Megan Fagalde holds the power of anatomy in her hands – figuratively and literally.
  1. She met Des Moines’ own child prodigy. When Megan was giving an organ demonstration for fifth-graders at a Des Moines elementary school, the teacher asked if she could bring in a kindergartner who attended the school. Normally Megan doesn’t allow kids this young to be exposed to the real organs, but the teacher insisted. Turns out the young boy was taking math with the fifth-graders and was well above elementary level in intelligence. He started asking the DMU students questions about brain structures that most medical students don’t even know yet.
  2. She initially thought she wanted to be a physician assistant after getting her M.S.A. Her love for anatomy and work as an anatomy teaching assistant changed everything. Ultimately, she realized there were other ways to be a part of medicine that were better suited to her talents. She shared, “I may not be physically treating the patient, but I am showing future providers where to palpate or where to place an injection.”
  3. She just committed to attending Indiana University this fall to get her Ph.D. in anatomy. She is on the education track in the program and plans on becoming a professor of anatomy.
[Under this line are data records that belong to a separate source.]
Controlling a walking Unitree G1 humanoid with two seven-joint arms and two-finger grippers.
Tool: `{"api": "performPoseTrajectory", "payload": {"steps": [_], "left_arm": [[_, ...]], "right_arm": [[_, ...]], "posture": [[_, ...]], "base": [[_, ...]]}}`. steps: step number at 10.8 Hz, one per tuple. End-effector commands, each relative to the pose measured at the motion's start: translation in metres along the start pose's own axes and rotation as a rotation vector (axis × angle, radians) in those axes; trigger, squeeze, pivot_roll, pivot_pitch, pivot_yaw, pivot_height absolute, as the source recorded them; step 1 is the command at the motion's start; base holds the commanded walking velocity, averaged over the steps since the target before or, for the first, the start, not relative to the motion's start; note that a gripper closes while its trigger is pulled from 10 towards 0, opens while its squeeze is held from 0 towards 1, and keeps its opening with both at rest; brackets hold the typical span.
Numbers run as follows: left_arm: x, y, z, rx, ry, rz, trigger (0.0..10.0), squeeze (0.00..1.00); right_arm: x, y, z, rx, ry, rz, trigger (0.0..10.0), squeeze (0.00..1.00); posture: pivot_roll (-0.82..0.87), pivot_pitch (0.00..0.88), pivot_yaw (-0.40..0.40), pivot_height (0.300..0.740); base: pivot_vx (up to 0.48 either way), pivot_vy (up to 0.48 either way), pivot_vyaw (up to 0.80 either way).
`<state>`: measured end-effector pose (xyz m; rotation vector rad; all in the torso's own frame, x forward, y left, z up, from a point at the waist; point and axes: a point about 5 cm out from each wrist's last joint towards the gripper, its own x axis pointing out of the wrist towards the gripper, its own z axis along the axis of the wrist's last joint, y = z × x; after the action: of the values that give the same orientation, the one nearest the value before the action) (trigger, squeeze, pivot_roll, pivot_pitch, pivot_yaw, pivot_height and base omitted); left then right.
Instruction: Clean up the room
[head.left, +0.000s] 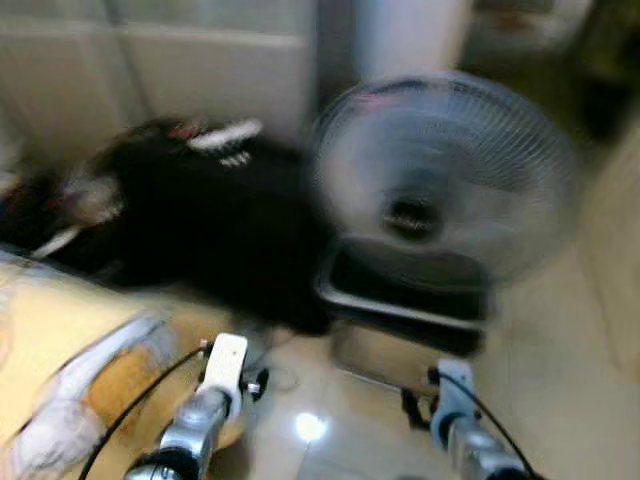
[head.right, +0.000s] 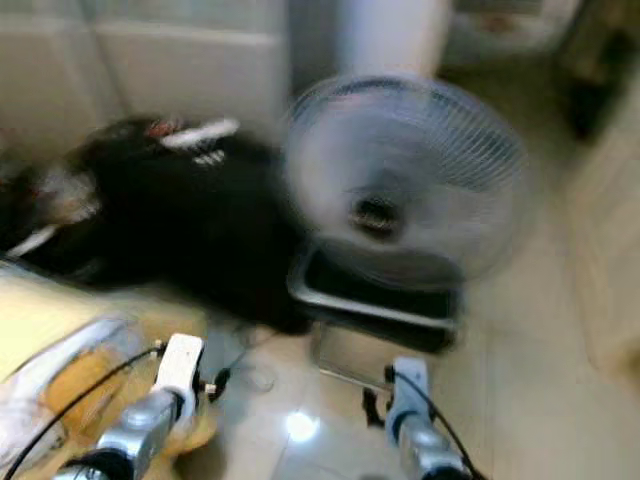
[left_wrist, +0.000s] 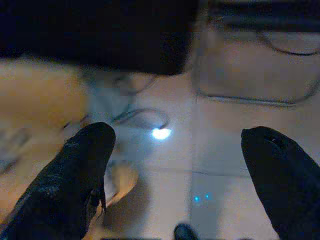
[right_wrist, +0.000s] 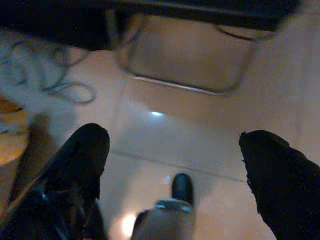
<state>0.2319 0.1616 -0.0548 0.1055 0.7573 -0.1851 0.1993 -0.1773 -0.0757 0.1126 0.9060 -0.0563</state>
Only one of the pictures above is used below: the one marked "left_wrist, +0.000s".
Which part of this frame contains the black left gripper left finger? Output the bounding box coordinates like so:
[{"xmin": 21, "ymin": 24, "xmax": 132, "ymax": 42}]
[{"xmin": 0, "ymin": 121, "xmax": 116, "ymax": 240}]

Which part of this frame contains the yellow cartoon egg blanket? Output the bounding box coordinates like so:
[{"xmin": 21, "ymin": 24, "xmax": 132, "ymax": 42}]
[{"xmin": 0, "ymin": 58, "xmax": 140, "ymax": 208}]

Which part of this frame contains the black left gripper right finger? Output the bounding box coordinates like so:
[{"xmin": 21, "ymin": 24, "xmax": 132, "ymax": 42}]
[{"xmin": 241, "ymin": 126, "xmax": 320, "ymax": 240}]

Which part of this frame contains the dark cabinet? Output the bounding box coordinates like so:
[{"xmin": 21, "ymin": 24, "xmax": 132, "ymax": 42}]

  4. She became the president of Anatomy Ambassadors because of her passion to improve and change the program. In her first semester at DMU, she talked to Don Matz, Ph.D., chair of the anatomy department, about ways to get more involved in the lab, outside of her normal class schedule. After she began volunteering with Anatomy Ambassadors, she saw so many gaps and flaws in the programming. She wanted to make it better and did just that. Under her leadership, DMU Anatomy Ambassadors were trained on how to educate K-12 students about anatomy, and the amount of tours and engagements the Anatomy Ambassadors did throughout the year doubled.
  5. Her favorite muscle is the sternocleidomastoid (and it’s also her Wi-Fi password).
  6. Her favorite part about Anatomy Ambassadors is being able to give kids advice that she never got when she was young and interested in medicine and science.
  7. She has a twin brother, who works in coding.
  8. She will never forget sending Dr. Matz a calendar invite entitled “life chat” and having him accept it immediately. She met with him and laid out everything that was going on in her life when she was thinking of making the switch from becoming a physician assistant to pursuing a Ph.D. in anatomy. She couldn’t have done it without his guidance and mentorship. Is that okay? (NOTE: Dr. Matz is famous for uttering this phrase frequently in his classes – so much so that once his students made large signs, one with YES and one with NO, that they held up during a lecture every time he said his famous “is that okay?” Those signs now hang in his office.)
  9. When she was little, she wanted to be a veterinarian. She decided against it as she hated to ever see animals in pain.
  10. Her boyfriend is a second-year M.D. student at Wayne State in Detroit. They are hoping he gets residency in Indianapolis so they can be together.